March/19/2013 8:31AM
Write Comment
Please follow and like us:

First it was Michael Dukakis and Willie Horton. Here’s an article from the Forerunner dated 1998.

Dukakis & Willie Horton

By Editorial Staff Published October  1, 1988

The Willie Horton case

In Massachusetts, first-degree murderers used to get out of prison for the weekend …

Governor Michael Dukakis believed that it was “rehabilitative” for prisoners to be allowed to roam the streets unsupervised in what was known as the Prison Furlough Program.

That practice was finally outlawed by state legislators on April 28, 1988, after an enormous grassroots petition drive brought the issue before the people.

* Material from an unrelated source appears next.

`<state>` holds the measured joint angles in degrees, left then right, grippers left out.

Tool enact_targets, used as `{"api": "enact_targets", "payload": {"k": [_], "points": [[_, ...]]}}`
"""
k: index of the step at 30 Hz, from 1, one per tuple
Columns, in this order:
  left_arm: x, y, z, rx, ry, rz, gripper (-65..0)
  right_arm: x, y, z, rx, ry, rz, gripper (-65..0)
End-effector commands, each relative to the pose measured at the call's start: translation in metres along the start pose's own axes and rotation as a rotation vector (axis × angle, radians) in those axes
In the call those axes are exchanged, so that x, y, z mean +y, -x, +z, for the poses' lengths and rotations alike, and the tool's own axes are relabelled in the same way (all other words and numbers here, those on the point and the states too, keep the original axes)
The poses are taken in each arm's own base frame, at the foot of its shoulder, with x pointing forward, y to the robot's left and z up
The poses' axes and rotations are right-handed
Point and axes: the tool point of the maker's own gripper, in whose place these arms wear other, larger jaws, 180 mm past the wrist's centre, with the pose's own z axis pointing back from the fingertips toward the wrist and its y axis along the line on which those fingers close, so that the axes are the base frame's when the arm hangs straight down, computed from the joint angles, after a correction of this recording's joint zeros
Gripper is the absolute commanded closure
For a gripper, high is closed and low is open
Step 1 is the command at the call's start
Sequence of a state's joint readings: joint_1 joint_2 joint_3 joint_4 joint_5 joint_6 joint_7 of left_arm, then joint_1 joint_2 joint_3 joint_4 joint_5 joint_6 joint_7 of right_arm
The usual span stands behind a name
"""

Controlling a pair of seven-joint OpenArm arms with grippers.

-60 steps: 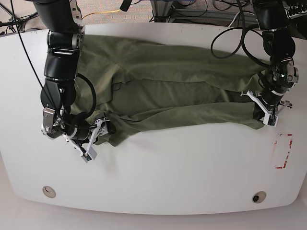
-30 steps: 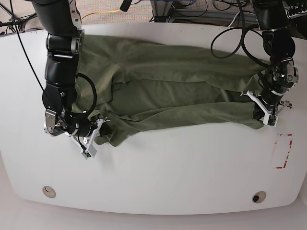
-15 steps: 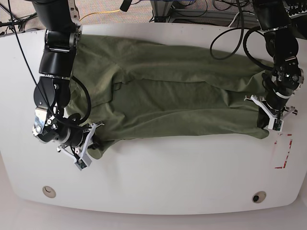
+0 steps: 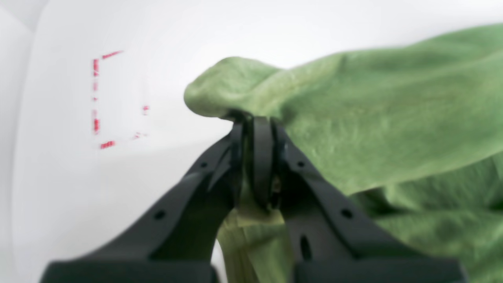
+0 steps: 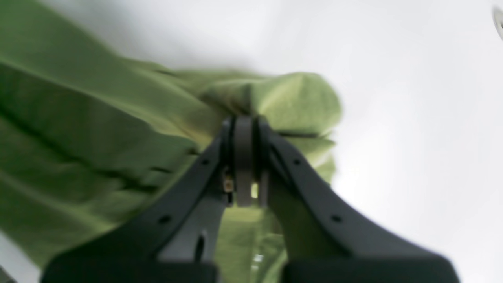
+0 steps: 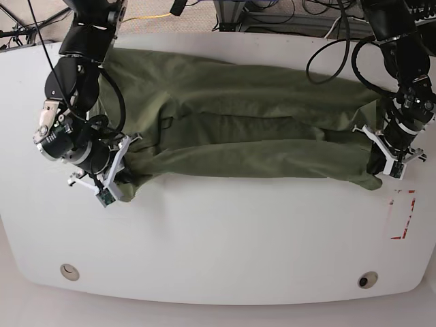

Here are the cold hard facts about Governor Dukakis’ “experiment in justice,” which has received little coverage on campaign news broadcasts:

  • On June 6, 1986, convicted murderer Willie Horton was released from the Northeastern Correctional Center in Concord. Under state law, he had become eligible for an unguarded, 48-hour furlough. He never came back.
  • Horton showed up in Oxon Hill, Maryland, on April 3, 1987. Clifford Barnes, 28, heard footsteps in his house and thought his fiancée had returned early from a wedding party. Suddenly Willie Horton stepped out of the shadows with a gun. For the next seven hours, Horton punched, pistol-whipped, and kicked Barnes – and also cut him 22 times across his midsection.
  • When Barnes’ fiancée Angela returned that evening, Horton gagged her and savagely raped her twice. Horton then stole Barnes’ car, and was later chased by police until captured.
  • On October 20, 1987, Horton was sentenced in Maryland to two consecutive life terms plus 85 years. The sentencing judge refused to return Horton to Massachusetts, saying, “I’m not prepared to take the chance that Mr. Horton might again be furloughed or otherwise released. This man should never draw a breath of free air again.”
  • Variations of this story were repeated on several occasions in Massachusetts. Confessed rapist John Zukoski, who had brutally beaten and murdered a 44 year-old woman in 1970, became eligible for furloughs and was eventually paroled in 1986. A few months later he was arrested and indicted yet again for beating and raping a woman.
  • The Massachusetts inmate furlough program actually began under Governor Francis Sargent in 1972. But in 1976 Governor Dukakis vetoed a bill to ban furloughs for first-degree murderers. It would, he said, “Cut the heart out of inmate rehabilitation.”
  • The program, in essence, released killers on an “honor system” to see if they would stay out of trouble. On the average, convicts who had been sentenced to “life without parole” spent fewer than 19 years in prison. By March 1987, Dukakis had commuted the sentences of 28 first-degree murderers.
  • Of over 80 Massachusetts convicts listed as escaped and still at large, only four had actually “escaped.” The rest simply walked away from furloughs, prerelease centers and other minimum-security programs. These convicts included murderers, rapists, armed robbers and drug dealers.
  • First-degree murderer Armand Therrien was transferred from a medium security prison to a minimum-security one, which made him eligible for a work-release program. He walked off and vanished in December 1987.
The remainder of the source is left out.